So why hasn’t this happened sooner?
Simple. PC makers couldn’t afford it—at least not until now. Ironic that while the basic costs and capacities of everything from MP3 players to digital cameras have dropped, we’re only now getting a bit of real computing power trickle-down into the sub-$300 realm.
Is there a market? I think so. I’ve talked to a number of people on fixed or low incomes—students, retirees, freelancers, people stuck paying off debts with bad credit—and all of them loved the idea. Simple was fine: they just wanted something they could use to browse the Web, do word processing, answer email … in short, do all of the basic, untaxing things the vast majority of people do with computers in the first place.
They didn’t even care about running Windows per se; to them, any computer was better than no computer at all. Granted, some of this functionality has already appeared in the form of smart phones and PDAs, but those are still costly—costlier than ever now that most smart phones are offered with a data or service plan and only made affordable in conjunction with one.
So how come we haven’t seen a $300-ish notebook sooner? There are three basic reasons:
1) Profit margins on hardware are thin enough that to make something for that little virtually guarantees you will lose money. Desktop PC manufacturers make barely a few dollars per machines as is; this is why they push hard to also sell additional hardware (printers, scanners), software (security or office apps), maintenance and service plans.
2) Of the people who do have the money to shell out for a full-featured notebook PC, more of them are buying notebooks as potential replacement desktop machines, which automatically pushes up baseline expectations for what a notebook should be. The lowest-end Dell notebook available as of this writing, for instance, starts at $499 (a low, low $15 a month if you qualify for financing) with 512MB of RAM, a 60GB HD, and a 256MB video card. These are the specs for a decent starter desktop machine, but they’re still total overkill for someone with more modest needs—and for some people, the difference between over $500 and $300 is make or break.
3) You get what you pay for. This definitely applies to electronics, where a higher price can be applied back into research and development, QC, and all the other things that make something worth buying at any price. A lower price almost inevitably means poorer materials or workmanship, less thorough QC, or any number of other corners being cut.
Next page: Why cheap notebooks are on the way
At the same time, a number of other things have come into the picture to make the $300 notebook that much more feasible:
1) The broader acceptance of free and open-source software. ASUS was able to shave quite a bit off the price of each Eee PC by loading it with the Linux operating system and open-source software (such as OpenOffice) that costs them almost nothing to provide. Windows licenses are not cheap, and most PC makers attempt to offset the cost of Windows by, again, offering add-ons.
2) Cheaper solid-state storage, which is speedy and enhances battery life. Flash memory has finally fallen to prices where the amount of space you’d need for an actual notebook PC (4-8GB) is affordable. The 2GB card I bought for my camera the other month cost a mere $15; I imagine the prices are much cheaper for manufacturers buying in bulk.
3) Other cost-cutting measures that don’t affect quality as broadly. VIA’s own NanoBook uses not only VIA’s own C7-M processor, but VIA’s North and South Bridge chipsets, their audio components, and their portable graphics subsystem. They build enough of the pieces themselves; why not use them together?
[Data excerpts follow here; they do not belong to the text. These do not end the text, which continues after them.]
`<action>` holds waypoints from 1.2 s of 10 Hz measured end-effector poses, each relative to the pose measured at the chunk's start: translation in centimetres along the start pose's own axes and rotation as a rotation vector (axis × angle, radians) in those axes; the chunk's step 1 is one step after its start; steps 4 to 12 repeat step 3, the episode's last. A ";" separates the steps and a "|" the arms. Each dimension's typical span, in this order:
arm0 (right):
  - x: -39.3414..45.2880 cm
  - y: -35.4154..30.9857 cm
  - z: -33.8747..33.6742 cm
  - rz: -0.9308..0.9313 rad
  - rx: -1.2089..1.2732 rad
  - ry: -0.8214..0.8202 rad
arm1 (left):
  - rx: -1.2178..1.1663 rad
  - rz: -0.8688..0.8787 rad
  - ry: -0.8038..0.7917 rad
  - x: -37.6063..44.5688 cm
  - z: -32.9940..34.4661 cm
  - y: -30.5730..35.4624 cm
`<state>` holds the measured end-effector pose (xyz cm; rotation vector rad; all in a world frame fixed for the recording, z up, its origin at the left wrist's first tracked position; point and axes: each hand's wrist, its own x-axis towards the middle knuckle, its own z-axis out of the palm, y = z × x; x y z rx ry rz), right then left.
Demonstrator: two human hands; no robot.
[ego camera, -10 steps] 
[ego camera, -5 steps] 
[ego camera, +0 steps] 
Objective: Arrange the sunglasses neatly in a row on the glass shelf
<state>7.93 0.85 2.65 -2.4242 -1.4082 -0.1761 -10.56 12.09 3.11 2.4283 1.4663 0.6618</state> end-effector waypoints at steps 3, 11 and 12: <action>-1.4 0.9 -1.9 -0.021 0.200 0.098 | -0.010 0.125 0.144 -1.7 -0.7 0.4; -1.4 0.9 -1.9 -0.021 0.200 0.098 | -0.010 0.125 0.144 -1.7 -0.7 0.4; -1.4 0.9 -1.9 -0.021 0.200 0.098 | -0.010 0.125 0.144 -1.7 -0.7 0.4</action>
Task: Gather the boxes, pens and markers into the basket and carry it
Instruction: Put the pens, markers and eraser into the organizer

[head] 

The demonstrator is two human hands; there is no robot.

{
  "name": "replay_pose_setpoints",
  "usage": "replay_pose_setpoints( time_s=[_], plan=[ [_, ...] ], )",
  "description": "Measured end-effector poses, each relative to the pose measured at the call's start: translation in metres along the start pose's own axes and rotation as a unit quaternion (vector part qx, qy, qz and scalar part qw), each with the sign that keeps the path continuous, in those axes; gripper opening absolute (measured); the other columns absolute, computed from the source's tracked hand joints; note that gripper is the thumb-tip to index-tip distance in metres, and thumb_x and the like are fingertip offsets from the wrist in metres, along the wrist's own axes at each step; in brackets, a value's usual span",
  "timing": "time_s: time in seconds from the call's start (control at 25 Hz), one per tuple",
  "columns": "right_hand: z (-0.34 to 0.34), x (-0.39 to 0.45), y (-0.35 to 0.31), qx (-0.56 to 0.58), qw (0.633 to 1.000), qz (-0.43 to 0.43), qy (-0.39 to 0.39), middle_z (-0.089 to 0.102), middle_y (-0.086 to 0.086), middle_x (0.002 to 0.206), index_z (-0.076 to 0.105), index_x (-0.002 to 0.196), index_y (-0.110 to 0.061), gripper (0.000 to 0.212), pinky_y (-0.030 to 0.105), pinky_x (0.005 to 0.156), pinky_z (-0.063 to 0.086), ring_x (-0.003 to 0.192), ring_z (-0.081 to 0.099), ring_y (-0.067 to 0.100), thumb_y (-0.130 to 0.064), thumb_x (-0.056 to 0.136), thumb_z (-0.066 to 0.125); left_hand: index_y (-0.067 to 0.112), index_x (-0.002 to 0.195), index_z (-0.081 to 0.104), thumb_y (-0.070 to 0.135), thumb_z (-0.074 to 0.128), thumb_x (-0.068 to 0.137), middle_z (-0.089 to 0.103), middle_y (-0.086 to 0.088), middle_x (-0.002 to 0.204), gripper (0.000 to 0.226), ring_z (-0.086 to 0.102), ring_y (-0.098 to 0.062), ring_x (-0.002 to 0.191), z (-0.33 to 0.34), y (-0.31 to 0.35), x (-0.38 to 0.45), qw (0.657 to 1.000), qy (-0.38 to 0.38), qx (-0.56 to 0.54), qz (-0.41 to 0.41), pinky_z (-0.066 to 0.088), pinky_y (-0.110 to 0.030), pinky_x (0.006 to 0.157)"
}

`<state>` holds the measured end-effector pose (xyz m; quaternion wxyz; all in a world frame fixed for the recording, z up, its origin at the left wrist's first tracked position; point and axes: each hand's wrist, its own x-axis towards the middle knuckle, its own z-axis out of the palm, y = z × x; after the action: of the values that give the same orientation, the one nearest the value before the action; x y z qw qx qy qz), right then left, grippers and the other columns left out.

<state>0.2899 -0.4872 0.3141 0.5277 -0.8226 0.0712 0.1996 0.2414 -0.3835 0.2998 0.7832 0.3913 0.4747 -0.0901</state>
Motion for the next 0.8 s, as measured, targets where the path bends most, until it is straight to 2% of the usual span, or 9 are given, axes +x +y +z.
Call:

4) Public pressure. Now that people see something like the OLPC is possible, they wonder why something like that can’t be offered in a more commercial vein as well. The XOGiving site indicates that you can send one laptop to someone for $200, which means $300 isn’t an impossible target to aim for.
I wonder, however, if the fact that all of this has emerged now is reflective of the bucking of a long-time trend. For too long, the economics of the industry have rewarded companies who stay current with technology rather than providing truly affordable computing power. A couple of years back I wrote a column for PC Today where I lamented the gigaflops-and-gigahertz-at-any-cost mentality. We’ve been trying to make things faster and more powerful, and in doing so neglected whole classes of folks who didn’t need faster or more powerful. They needed something that worked, with nothing fancy—although I admit that depended on your definition of “fancy.” For example, these days wireless could be considered strongly required and not a frill.
Providing what just works, rather than staying with what’s current, has at least some precedent elsewhere. Consider Japan’s Mujirushi, a chain store with a house brand that embraces unpretentious simplicity as a cost-cutting measure. They were profiled recently in Slate, and the article described how their frugality worked in their favor as a brand unto itself. They sell “U-shaped” spaghetti—pasta without the ends trimmed, as they normally are during manufacturing—and potato chips that may look weird but are at least as tasty as the real thing.
There’s a lesson here. I’m now looking forward not to whatever Apple has up its sleeve for the next generation of the iPhone—which is guaranteed to be overpriced and vendor-locked, anyway—but machines that are cheap, simple and casually nondescript, and still do everything you need. It’s hard to see how that can go wrong.